Every molecule has its own spectrum – its specific fingerprint – which researchers use to try and ascertain the properties of particles. Professor Frédéric Merkt of ETH Zurich University in Switzerland has achieved a breakthrough – the laser light sources, spectroscopic instruments and methods he has developed enable key ions to be characterized for the first time. This achievement has now won him the Otto Bayer Award.
The world is being measured in ever greater detail, from one size extreme to the other. Physical chemistry experts are also involved in this task: they characterize atoms and molecules and model complex chemical reactions such as combustion in power plants and engines and the greenhouse effect in the atmosphere. In addition to providing more accurate predictions of changes to the climate, this also optimizes production processes in the chemical and automotive industries. The knowledge chain starts with understanding individual molecules and elementary processes. But some of these present puzzles for researchers. One type of molecule has always proved scientifically problematic – the electrically charged particles known as ions.

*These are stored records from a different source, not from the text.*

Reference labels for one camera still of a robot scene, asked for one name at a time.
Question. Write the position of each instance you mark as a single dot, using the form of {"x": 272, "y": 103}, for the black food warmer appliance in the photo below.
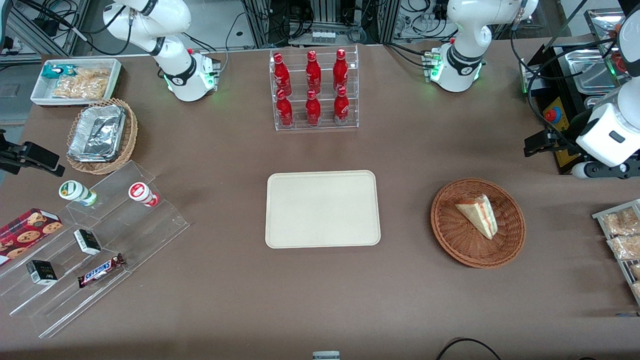
{"x": 552, "y": 90}

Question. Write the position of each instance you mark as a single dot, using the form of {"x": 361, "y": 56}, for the snickers chocolate bar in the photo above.
{"x": 100, "y": 271}

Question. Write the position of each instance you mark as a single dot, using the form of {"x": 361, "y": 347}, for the teal snack packet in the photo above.
{"x": 56, "y": 71}

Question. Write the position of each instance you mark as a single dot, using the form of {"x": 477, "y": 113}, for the red sausage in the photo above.
{"x": 619, "y": 64}

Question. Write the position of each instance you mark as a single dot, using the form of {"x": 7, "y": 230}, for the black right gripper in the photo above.
{"x": 15, "y": 156}

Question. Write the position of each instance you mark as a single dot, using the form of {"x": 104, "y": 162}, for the red emergency knob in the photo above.
{"x": 552, "y": 115}

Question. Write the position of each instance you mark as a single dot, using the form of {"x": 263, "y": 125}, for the white power strip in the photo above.
{"x": 323, "y": 36}

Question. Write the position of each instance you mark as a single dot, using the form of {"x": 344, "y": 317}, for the clear acrylic stepped display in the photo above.
{"x": 140, "y": 235}

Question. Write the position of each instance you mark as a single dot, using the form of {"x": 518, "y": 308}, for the steel warmer pan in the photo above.
{"x": 592, "y": 101}
{"x": 587, "y": 70}

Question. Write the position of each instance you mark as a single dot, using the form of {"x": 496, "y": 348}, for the grey snack tray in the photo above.
{"x": 607, "y": 220}

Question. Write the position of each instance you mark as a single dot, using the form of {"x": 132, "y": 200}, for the small grey white device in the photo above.
{"x": 326, "y": 355}

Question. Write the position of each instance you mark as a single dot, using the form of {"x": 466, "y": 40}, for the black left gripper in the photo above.
{"x": 564, "y": 141}

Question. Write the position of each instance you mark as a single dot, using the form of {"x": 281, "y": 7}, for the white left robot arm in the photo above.
{"x": 465, "y": 30}

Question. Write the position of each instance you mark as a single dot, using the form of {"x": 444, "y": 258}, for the red cookie box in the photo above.
{"x": 27, "y": 230}

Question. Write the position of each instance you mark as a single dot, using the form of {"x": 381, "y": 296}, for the aluminium frame rack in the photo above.
{"x": 45, "y": 30}

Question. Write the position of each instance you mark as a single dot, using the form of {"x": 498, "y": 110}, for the round brown wicker basket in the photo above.
{"x": 450, "y": 225}

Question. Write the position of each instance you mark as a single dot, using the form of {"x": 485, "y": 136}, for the stack of foil containers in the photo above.
{"x": 97, "y": 132}

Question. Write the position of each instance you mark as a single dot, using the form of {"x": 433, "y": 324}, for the clear bagged pastry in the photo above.
{"x": 627, "y": 247}
{"x": 622, "y": 220}

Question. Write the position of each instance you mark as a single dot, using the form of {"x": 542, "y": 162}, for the small black box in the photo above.
{"x": 87, "y": 241}
{"x": 41, "y": 272}

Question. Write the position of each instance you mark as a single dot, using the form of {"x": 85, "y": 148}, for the oval wicker basket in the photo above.
{"x": 131, "y": 130}

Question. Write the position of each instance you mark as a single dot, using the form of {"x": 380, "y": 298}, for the red lidded yogurt cup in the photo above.
{"x": 141, "y": 193}

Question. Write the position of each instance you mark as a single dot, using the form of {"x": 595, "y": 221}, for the triangular sandwich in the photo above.
{"x": 480, "y": 215}

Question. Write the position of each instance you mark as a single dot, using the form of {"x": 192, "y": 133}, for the beige plastic tray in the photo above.
{"x": 322, "y": 209}

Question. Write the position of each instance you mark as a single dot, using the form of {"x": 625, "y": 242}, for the clear bag of crackers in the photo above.
{"x": 85, "y": 84}

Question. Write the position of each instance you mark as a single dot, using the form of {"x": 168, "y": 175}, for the white rectangular bin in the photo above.
{"x": 40, "y": 92}

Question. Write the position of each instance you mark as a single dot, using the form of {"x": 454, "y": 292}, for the red cola bottle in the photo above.
{"x": 313, "y": 72}
{"x": 284, "y": 110}
{"x": 340, "y": 70}
{"x": 313, "y": 110}
{"x": 341, "y": 107}
{"x": 281, "y": 75}

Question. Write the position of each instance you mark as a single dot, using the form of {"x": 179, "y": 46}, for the green lidded yogurt cup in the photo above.
{"x": 75, "y": 191}

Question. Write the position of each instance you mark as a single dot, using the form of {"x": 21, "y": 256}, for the clear acrylic bottle rack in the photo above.
{"x": 315, "y": 120}

The problem is their charge. Ions repel each other in the same way as two identical poles of a magnet. “This interferes with measurements, making them insensitive and inaccurate,” says Professor Frédéric Merkt, a chemist at ETH Zurich University in Switzerland. He and his team have succeeded in defining the properties of key ions such as the methane cation CH4+, the ozone cation O3+ and the hydrogen molecular ion H2+. They have done so by transferring the molecules to a Rydberg state. “This camouflages the ions to a certain extent and removes the undesirable charge,” continues Merkt. The 47-year-old has received the Otto Bayer Award in recognition of his work.
As Merkt explains, anyone who is looking to characterize a molecule needs to know how it rotates, how the atoms oscillate around their center of gravity and how the electrons move around the nucleus. This enables the exact chemical and physical properties to be defined. In molecular spectroscopy, light – electromagnetic radiation – excites the molecules and induces further photochemical and photophysical processes in them. This creates a specific spectrum for each molecule.
“It also proves molecules are actually present,” says Merkt. This is of interest to scientists including astrophysicists and atmospheric physicists, who use molecular spectra to investigate how the atmosphere changes. They can benefit from Merkt’s work, because ions are also generated in the upper layers of the gaseous geosphere. The solar radiation there contains so much energy that a large number of molecules are ionized. A negatively charged electron splits off from the molecule, leaving behind a positively charged particle – a cation.
The spectra of many key cations were previously unknown, but Merkt’s team tracked down the reluctant molecules. “We transfer uncharged molecules to a hybrid state between charged and uncharged,” he explains. To do so, the researchers excite one of the outer electrons with vacuum ultraviolet light that causes thousand-fold swelling of the molecules. The outermost electron in these giant molecules adopts a very high orbit. Merkt compares it with a satellite that is just still held by the Earth’s gravity. “A little more energy and the electron would split off, leaving behind a cation,” he says. This highly excited state is also called the Rydberg state.
The molecules are uncharged but resemble a cation. “This means they behave almost like ions but don’t repel each other,” explains Merkt. The findings of spectroscopic research on Rydberg states can therefore be transferred to ions. “The spectra also enable detailed research into the interactions between ion and electron and the elementary process of photoionization,” he says. Consequently, there’s still a long way to go in the field of molecular measurement.